O aumento da carga tributária, cuja alíquota efetiva já é maior que a dos demais setores, levará a um enfraquecimento da base de capital dos bancos concomitante à necessidade de aumento das provisões de perdas com a crise e à retração das linhas de crédito externas. Os bancos grandes aguentam tamanha descapitalização, mas isso não vale para os menores e para as fintechs. O resultado pode ser maior concentração.
Já a proibição da inscrição do consumidor inadimplente em cadastros negativos interrompe o fluxo de informação, fundamental nesse tipo negócio.

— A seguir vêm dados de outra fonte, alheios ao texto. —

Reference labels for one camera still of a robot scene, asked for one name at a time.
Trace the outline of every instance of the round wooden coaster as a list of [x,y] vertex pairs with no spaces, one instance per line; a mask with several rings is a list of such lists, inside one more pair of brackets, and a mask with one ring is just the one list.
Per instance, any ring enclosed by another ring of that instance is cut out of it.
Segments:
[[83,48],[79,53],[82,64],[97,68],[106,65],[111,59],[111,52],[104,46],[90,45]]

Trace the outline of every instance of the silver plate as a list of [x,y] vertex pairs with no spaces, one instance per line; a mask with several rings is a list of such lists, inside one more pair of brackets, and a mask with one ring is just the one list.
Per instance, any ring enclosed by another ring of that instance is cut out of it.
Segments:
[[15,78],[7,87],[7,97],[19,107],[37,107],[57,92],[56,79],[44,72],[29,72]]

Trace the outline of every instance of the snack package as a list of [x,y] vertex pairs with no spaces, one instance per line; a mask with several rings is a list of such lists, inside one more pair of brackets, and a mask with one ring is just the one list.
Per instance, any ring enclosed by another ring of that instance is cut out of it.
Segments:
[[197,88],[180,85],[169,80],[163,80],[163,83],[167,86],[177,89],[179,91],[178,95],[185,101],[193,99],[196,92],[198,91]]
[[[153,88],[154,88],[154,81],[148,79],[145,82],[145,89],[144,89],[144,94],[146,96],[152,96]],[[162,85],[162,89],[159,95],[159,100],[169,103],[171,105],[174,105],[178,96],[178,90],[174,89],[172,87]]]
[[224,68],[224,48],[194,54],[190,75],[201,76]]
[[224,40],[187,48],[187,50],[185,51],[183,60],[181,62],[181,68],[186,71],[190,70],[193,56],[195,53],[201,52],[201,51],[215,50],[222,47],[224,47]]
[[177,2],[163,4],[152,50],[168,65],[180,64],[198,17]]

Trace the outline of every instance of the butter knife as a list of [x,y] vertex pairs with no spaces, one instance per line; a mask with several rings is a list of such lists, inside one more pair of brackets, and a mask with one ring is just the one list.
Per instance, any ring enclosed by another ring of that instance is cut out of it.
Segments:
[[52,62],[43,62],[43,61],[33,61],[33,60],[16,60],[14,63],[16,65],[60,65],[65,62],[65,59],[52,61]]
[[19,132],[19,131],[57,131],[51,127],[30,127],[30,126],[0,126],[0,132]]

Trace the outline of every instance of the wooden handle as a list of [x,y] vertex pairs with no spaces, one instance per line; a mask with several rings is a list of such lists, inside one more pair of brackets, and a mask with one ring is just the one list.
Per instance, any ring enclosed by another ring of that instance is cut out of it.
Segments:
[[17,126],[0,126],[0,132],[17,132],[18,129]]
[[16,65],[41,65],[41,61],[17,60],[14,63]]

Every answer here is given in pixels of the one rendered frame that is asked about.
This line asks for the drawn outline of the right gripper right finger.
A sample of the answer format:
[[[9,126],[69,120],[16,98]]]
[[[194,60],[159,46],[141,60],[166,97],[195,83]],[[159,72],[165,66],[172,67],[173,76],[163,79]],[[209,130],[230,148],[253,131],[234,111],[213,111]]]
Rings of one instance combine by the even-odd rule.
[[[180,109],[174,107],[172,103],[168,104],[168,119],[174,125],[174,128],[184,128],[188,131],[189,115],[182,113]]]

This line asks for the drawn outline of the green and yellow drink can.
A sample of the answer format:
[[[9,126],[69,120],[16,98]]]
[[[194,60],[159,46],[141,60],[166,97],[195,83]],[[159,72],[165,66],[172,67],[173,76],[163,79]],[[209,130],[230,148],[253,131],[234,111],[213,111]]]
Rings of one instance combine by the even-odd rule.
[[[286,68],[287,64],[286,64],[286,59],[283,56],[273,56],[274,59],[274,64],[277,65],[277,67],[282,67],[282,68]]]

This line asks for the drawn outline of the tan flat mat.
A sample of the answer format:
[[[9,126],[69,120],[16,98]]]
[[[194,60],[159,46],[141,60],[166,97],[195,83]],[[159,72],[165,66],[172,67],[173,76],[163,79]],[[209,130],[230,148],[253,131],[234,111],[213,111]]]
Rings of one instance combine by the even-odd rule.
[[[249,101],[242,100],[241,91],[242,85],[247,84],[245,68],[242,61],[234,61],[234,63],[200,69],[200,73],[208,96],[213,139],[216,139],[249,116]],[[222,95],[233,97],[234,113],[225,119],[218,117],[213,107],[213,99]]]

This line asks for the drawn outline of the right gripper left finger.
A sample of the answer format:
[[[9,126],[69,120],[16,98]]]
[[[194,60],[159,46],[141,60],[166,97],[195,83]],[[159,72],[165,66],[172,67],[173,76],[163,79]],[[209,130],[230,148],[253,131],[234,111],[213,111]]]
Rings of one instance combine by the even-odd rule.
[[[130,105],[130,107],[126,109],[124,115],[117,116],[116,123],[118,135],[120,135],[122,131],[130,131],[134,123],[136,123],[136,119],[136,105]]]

O inadimplente pode elevar seu endividamento muito além do que seu perfil recomendaria –sem o risco de ter as garantias executadas. Mais uma medida para deixar os bancos fora de algumas linhas ou selecionando apenas os bons pagadores.
É certo que o juro na ponta do tomador é muito alto. Há vários motivos: concentração do mercado, insegurança jurídica, subsídios cruzados (como a proibição da cobrança por determinados serviços) e custos, principalmente o tributário.
Diversas ações têm sido tomadas pelo BC visando incentivar a competição, melhorar a disponibilização da informação sobre os devedores e dar segurança às garantias dos empréstimos. Os projetos acima citados vão na direção oposta.
Instituições financeiras são apenas um dos alvos da chamada “agenda-bomba”, que propõe alterações contratuais. A lista inclui o confisco de lucro das empresas, a proibição de reajustar remédios e planos de saúde, a suspensão de pagamento de aluguéis e o impedimento de cortes de serviços essenciais por falta de pagamento.
A institucionalização da insegurança jurídica gera retração do investimento e uma alocação menos eficiente do capital. Qual empresário vai se sentir seguro em investir em infraestrutura em um país com esse ativismo regulatório? O investimento estrangeiro não especulativo já é baixo e ficará mais ainda.
Economia depende da confiança no cumprimento dos contratos. O alerta foi feito pelo BC na semana passada: corremos o risco de gerar um colapso da produção.
Estamos prestes a anular parte relevante do ganho da agenda pró-competitividade em andamento. Se há falhas de mercado, cabe ao regulador agir, considerando a informação disponível, e não o Congresso por voluntarismo. Todo cuidado é pouco quando estamos na iminência de abrir a caixa de Pandora.